Just because David Schofield says his views are Orthodox doesn't make it true. Excluding people from Chirstianity on the basis of the gender of their beloved is not Orthodox. Jesus healed the Roman Centurian's beloved "neaniskos" and told those who witnessed that the faith of this Roman was greater than that of his fellow Jews. He did not give the man a lecture on how he should abandon the youth and stop making love to him. Jesus repeatedly used the example of love between same-sex, egalitarian friends as the example for all relationships. He did not condemn same sex erotism as a limitation to that love - he engaged in it himself and no amount of refusal to read the Gospel of John is going to make it go away. When we add in an understanding of his comments about Eunuchs, and his aggreement with Isiah's report that God never meant us to be driven out of the temple it's pretty hard to believe that Jesus would have condemned lovemaking between people of the same sex. Although early Christianity got side tracked into an anti-sex cult by many, heterosexuality wasn't lauded as something wonderful, or mandatory to exclusion of all else. It's just not there. Biblical historian John Boswell reported a 1,400 year tradition of Blessing of same sex unions in pre-modern Europe in "Same Sex Unions in Pre-Modern Europe". He further details the history of homophobia in the church exhaustively in, "Chirstianity, Social Tollerance and Homosexuality". The blessing of same sex unions IS an old tradition in the Church. Making heterosexual marriage a sacarment is only 500-600 years old. The oldest tradition of the Christian church is to demand that all human relationships be based on love. For most of it's history heterosexual marriage has been about property, family alliances, politics, preserving class and caste systems and money. These are all things that Jesus, and the early churches disdained. Marriage was thoroughly worldly. Making it Christian is a process not yet finished because it is STILL not consistently based upon love. There is NO other reason for same sex couples to exist than love for one another.

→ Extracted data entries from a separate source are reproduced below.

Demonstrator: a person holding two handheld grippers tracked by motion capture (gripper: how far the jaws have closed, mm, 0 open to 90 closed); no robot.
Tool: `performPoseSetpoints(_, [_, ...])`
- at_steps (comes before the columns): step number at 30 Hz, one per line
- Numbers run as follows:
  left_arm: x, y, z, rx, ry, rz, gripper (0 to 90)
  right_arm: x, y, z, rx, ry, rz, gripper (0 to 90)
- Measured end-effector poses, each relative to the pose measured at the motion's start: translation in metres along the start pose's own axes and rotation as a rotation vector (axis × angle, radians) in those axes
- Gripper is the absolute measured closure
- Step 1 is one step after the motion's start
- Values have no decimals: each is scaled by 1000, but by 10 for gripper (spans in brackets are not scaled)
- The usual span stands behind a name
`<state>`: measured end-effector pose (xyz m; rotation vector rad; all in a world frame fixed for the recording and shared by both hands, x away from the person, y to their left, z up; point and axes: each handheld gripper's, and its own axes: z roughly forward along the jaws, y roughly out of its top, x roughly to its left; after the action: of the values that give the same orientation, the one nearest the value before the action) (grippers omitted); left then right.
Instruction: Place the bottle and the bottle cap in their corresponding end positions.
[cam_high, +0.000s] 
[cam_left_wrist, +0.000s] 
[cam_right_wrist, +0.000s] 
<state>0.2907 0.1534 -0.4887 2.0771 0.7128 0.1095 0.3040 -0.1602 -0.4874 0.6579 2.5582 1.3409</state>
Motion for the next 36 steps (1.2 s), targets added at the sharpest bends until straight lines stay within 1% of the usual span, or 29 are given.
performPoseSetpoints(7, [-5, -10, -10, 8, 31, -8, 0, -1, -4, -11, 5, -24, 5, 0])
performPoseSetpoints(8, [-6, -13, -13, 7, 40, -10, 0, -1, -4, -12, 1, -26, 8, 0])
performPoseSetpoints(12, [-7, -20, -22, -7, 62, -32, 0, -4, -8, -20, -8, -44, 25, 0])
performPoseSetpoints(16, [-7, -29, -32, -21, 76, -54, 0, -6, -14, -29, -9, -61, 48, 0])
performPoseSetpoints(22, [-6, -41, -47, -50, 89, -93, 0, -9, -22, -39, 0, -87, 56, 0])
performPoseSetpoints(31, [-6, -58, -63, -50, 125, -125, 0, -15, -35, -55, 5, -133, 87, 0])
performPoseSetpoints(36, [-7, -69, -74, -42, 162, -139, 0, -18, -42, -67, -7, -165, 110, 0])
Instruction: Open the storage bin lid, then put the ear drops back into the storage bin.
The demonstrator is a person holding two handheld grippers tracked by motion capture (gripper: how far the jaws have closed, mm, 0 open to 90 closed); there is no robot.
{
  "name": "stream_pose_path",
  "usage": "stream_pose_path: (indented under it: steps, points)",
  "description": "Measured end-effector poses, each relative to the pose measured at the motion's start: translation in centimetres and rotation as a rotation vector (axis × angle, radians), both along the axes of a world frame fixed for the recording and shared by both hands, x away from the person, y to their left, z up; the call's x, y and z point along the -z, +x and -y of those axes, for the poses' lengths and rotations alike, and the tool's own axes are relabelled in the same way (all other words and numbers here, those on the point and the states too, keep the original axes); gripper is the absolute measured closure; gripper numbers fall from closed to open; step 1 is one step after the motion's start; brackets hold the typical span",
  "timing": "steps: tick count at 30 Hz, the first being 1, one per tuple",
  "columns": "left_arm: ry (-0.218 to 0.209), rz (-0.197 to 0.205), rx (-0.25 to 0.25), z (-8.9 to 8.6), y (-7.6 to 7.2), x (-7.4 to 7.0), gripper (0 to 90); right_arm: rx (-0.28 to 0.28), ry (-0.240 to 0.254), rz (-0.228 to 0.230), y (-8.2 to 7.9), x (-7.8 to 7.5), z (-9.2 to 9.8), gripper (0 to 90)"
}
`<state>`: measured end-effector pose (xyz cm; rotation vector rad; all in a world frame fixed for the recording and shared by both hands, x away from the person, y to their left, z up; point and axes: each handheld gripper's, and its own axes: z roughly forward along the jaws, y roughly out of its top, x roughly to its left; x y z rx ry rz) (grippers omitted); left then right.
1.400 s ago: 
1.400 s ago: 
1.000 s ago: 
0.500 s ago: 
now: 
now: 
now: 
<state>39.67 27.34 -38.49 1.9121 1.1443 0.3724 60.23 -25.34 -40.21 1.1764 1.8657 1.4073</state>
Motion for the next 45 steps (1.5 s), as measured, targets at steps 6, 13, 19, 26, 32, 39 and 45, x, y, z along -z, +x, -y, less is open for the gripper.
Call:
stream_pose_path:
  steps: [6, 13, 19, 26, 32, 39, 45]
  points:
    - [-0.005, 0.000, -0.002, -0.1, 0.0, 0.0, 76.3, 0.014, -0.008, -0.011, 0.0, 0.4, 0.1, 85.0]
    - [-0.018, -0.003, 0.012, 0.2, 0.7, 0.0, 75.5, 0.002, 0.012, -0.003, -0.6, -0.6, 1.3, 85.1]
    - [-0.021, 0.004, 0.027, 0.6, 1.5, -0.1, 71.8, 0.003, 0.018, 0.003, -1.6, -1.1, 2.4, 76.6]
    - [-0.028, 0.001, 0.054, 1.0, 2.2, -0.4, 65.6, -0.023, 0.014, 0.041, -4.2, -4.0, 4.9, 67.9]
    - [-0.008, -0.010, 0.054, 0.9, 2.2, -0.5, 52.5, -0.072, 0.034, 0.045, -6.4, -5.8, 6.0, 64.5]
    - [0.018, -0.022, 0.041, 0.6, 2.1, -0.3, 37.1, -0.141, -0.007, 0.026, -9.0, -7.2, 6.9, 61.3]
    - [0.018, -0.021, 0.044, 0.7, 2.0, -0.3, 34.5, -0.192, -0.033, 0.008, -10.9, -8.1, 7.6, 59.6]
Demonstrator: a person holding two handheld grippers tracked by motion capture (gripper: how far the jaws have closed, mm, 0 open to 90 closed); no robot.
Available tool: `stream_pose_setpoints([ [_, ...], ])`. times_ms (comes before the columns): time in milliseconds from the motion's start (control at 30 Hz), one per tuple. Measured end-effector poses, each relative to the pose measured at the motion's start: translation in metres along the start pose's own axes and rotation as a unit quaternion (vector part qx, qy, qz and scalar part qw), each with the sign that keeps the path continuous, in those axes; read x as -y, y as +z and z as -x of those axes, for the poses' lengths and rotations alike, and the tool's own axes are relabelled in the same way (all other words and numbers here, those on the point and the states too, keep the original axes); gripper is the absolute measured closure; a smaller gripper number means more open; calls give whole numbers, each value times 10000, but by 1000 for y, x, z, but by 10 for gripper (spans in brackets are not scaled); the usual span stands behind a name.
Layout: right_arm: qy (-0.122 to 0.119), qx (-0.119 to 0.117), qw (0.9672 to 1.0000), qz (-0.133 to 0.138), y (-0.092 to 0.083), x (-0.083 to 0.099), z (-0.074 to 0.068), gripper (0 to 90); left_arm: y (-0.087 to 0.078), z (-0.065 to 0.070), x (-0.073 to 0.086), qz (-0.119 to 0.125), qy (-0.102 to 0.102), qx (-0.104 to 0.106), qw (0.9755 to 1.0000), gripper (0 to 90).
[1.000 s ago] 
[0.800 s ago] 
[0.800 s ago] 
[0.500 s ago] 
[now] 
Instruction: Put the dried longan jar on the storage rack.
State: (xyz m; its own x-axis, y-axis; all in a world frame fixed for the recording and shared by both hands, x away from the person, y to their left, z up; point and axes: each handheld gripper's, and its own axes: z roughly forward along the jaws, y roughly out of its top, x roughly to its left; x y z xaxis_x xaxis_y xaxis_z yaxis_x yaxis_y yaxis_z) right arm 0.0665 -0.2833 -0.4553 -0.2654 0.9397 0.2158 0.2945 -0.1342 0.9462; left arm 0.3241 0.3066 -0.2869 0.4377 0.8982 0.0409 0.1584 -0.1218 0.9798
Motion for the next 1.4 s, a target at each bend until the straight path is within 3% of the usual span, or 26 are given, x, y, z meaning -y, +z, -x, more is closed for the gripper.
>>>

There is no excuse for ignorance of these things in Bishops. We should be able to expect that when someone is ordained Bishop they will not have a Napoleonic complex and lead a whole diocese out of the Episcopal Church because it does not embrace a fundamentalist theology. There are plenty of David Schofields in Evangelical, Fundamentalist, Pentacostal etc. churches. We expect them to be there, "bible kollage" certificates in hand. Why did they get to be in leadership positions in the Episcopal church? Of course they are wrecking havoc, it's their nature. What is the excuse of those who put them there?